To better understand why Romania is exploring this possibility, however, we must analyze the factors that influenced the decision. Currently, there are only two companies in Romania that own natural gas storage facilities—Depogaz (wholly owned by Romgaz) and Depomureş (controlled by the Engie group). Depogaz operates five storage facilities, with a total capacity of approximately 2.87 billion cubic meters, while Depomureş operates a single facility with a capacity of 300 million cubic meters. A simple calculation shows that natural gas storage facilities in Romania slightly exceed 3 billion cubic meters. Given that experts estimate the Neptun Deep project will produce 8–9 billion cubic meters of gas annually, which will be added to the current production of approximately 9 billion cubic meters, the issue of storage capacity naturally arises, even if we consider only Romania’s share of 4–4.5 billion cubic meters per year.

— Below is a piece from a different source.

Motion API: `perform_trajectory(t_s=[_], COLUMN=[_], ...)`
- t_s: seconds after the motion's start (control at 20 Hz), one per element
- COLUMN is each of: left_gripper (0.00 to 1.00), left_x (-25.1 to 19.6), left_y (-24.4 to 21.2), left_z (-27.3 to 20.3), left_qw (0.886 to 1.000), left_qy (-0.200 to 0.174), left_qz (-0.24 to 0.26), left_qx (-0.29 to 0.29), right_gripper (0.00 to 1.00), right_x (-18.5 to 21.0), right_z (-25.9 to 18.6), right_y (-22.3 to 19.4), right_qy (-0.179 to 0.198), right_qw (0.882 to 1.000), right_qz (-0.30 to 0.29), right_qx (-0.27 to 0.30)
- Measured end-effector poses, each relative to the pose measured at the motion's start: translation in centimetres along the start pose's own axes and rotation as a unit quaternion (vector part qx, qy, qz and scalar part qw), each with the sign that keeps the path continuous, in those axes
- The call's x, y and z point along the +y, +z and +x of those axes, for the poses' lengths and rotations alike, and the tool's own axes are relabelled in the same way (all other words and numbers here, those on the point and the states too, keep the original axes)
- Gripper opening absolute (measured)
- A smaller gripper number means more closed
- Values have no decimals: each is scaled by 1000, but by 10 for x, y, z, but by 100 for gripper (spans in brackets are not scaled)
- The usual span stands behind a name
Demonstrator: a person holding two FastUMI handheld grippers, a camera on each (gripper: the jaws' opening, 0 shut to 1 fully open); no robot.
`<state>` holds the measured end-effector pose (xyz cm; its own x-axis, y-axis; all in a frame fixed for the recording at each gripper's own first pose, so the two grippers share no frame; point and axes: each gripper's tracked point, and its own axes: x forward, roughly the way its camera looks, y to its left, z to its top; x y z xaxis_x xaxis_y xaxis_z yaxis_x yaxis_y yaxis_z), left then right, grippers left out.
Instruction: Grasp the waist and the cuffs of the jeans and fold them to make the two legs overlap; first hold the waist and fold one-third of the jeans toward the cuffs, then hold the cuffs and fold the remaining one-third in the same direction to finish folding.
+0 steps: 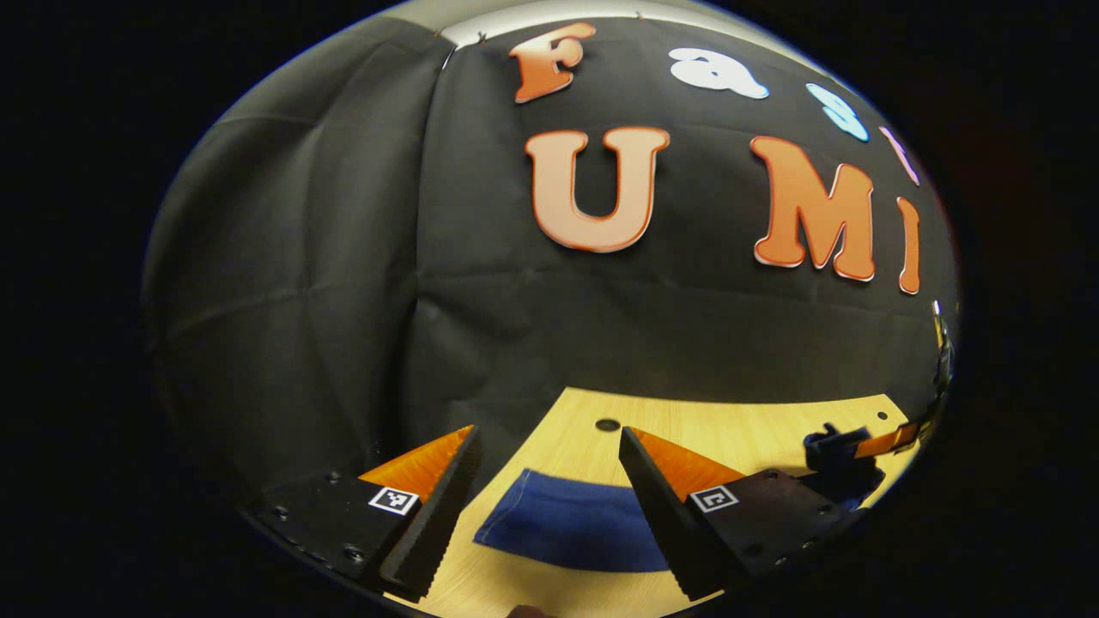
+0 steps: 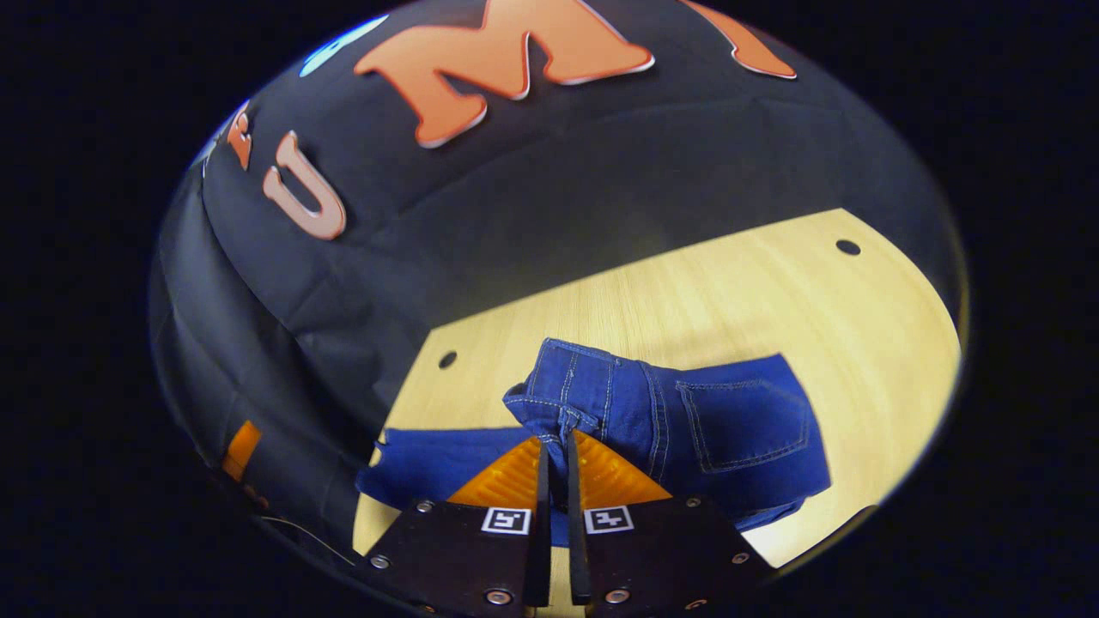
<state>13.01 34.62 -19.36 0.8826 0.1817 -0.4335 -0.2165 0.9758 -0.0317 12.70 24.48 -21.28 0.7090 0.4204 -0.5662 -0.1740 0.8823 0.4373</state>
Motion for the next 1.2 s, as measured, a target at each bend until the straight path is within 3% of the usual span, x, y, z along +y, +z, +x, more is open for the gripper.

By any logic (economic, political, geographical, etc.), the obvious solution is to look for storage facilities as close as possible, “in neighboring countries.” Given that the Republic of Moldova lacks gas storage capacity (gas is stored in Romania—55%—and Ukraine—45%), Serbia and Hungary do not offer the most reliable guarantees, given their obvious proximity to Russia, and Bulgaria has only a single storage facility with a capacity of just 500 million cubic meters (a project to double this capacity was halted in 2024 by an investigation by European prosecutors into the misuse of EU funds), the only viable solution is Ukraine, the European country with the largest natural gas storage capacity, approximately 30 billion cubic meters. Next on the list is Germany, with a capacity of approximately 24 billion cubic meters. Italy has a storage capacity of about 17 billion cubic meters, and France of approximately 13 billion.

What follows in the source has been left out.